Is this process now under way? It is early days, but the financial turbulence surrounding Trump’s chaotic tariff announcements, and especially the rise in Treasury yields combined with the fall in the dollar, is not a good sign. As indicated in the chart below, a surge in financial market volatility (the VIX index) after Trump’s announcement triggered a “dash for cash” by leveraged hedge funds, fuelling a sell-off in Treasury bonds that led to soaring yields.
Deleveraging-driven sell-offs in the Treasury market are unusual, because the demand for safe assets such as Treasuries tends to rise during times of volatility and crisis, lowering their yields. To be sure, such episodes are not unprecedented, and a similar sell-off occurred during the March 2020 Covid-19 panic, when again both Treasury yields and the VIX soared upwards until massive intervention by the Fed managed to calm markets.
However, there is a notable difference between the Covid-19 panic and the Trump tariff panic. In the former episode, the dollar — being a “flight-to-safety” currency — soared alongside the VIX as markets freaked out.
Conversely, in recent days, the dollar appears to have failed to benefit from flight-to-safety flows, and it has fallen well below its level prior to Trump’s April 2 tariff announcement.
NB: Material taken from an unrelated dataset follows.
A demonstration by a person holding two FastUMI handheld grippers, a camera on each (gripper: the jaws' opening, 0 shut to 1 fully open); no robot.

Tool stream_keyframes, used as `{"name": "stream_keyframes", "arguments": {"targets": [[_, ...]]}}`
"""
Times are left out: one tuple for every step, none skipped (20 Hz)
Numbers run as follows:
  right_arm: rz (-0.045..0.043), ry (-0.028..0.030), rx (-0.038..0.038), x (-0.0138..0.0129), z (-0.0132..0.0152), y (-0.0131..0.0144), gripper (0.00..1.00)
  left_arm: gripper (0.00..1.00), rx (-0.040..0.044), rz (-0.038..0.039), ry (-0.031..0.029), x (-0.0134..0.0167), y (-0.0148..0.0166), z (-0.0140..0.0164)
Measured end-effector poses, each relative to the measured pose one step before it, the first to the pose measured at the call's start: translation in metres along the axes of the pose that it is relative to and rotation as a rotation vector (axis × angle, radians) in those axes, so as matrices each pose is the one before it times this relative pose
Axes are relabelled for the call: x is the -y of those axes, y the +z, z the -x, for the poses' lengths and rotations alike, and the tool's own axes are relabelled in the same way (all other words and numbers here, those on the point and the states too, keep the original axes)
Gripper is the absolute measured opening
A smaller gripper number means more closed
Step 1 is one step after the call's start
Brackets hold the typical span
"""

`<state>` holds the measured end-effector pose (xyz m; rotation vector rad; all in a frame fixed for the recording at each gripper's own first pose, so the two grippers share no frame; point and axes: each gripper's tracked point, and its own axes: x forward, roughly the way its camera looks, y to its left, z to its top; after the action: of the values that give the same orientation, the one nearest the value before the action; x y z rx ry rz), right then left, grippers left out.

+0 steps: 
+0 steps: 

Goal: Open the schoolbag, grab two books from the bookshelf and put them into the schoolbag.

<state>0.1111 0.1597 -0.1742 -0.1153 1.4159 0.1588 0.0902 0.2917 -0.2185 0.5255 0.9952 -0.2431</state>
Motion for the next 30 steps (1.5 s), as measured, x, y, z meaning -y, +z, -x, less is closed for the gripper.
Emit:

How significant is this aberration? To make a more precise assessment, we estimated a simple equation regressing the level of the dollar on the 2-year Treasury yield, the difference between the 10-year and 2-year yields, and the VIX. As shown in the table below, all three variables are highly statistically significant, and they explain 85 per cent of the variation in the dollar since 2021:
Below is a chart comparing the actual and predicted values of the dollar. There are, of course, many misses between predicted and actual levels of the dollar, but the Trump tariff episode at the end of the sample appears to represent the largest such error. The model expects the spike in the VIX to substantially boost the dollar, but instead the dollar fell:
This is confirmed by a plot of the regression residuals, below. To be sure, the chart indicates serial correlation of the residuals, so the results need to be taken with a grain of salt. Even so, the miss on the dollar is extraordinarily large:
Does this mean the end of dollar dominance? Probably not. The pre-eminent role of the dollar in trade, international finance, and reserve holdings is hard-wired in place by network effects, institutionalised practices, and the lack of viable alternative currencies, and it will take time for them to erode.
But it is clear that, at least during this episode, the dollar has stopped acting like a “flight-to-safety” currency. The simultaneous rise in yields and fall in the dollar suggests a pullback from dollar assets that may reflect mounting concerns about the chaotic direction and implementation of US economic policy.